- **What you need to do**:
Take the line that contains "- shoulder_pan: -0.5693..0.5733" and each line after it to the end of the data below, and set them down exactly, omitting pictures.

- **Provided material**:
----------------------------------------
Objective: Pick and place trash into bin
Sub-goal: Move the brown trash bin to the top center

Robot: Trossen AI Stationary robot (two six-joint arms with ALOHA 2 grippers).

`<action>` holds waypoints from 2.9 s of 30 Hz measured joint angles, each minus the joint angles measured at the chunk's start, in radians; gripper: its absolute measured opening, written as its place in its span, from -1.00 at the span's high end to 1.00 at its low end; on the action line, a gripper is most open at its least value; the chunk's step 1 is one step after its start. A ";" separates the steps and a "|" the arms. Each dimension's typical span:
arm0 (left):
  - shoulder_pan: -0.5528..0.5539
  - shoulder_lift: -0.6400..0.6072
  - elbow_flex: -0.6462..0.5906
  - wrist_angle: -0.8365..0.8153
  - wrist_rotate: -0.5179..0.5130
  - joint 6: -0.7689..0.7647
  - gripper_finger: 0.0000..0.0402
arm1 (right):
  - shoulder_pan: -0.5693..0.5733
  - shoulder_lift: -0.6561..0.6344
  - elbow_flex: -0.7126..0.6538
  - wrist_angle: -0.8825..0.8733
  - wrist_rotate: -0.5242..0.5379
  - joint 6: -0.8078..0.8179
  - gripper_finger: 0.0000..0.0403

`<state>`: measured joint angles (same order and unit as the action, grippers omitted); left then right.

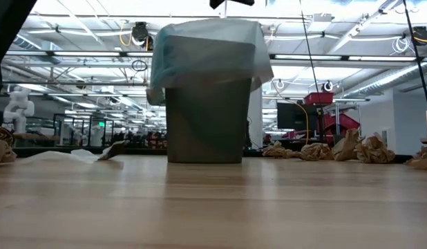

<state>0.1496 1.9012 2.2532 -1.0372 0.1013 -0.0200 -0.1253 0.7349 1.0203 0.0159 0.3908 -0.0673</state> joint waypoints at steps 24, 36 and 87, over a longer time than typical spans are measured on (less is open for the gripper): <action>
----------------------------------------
- **Answer for the task**:
  - shoulder_pan: -0.5693..0.5733
  - shoulder_lift: -0.6561..0.6344
  - elbow_flex: -0.7126..0.6538
  - wrist_angle: -0.8825..0.8733
  - wrist_rotate: -0.5242..0.5379
  - joint 6: -0.8078..0.8179
  - gripper_finger: 0.0000..0.0403

`<state>`: measured joint angles (same order and unit as the action, grippers omitted); left then right.


<state>0.1496 1.9012 2.2532 -1.0372 0.1013 -0.0200 -0.1253 0.7349 1.0203 0.0159 0.3908 -0.0673</state> joint waypoints at steps 24, 36 and 87, over a longer time than typical spans are measured on (less is open for the gripper): <action>

The output for this exercise is now complete.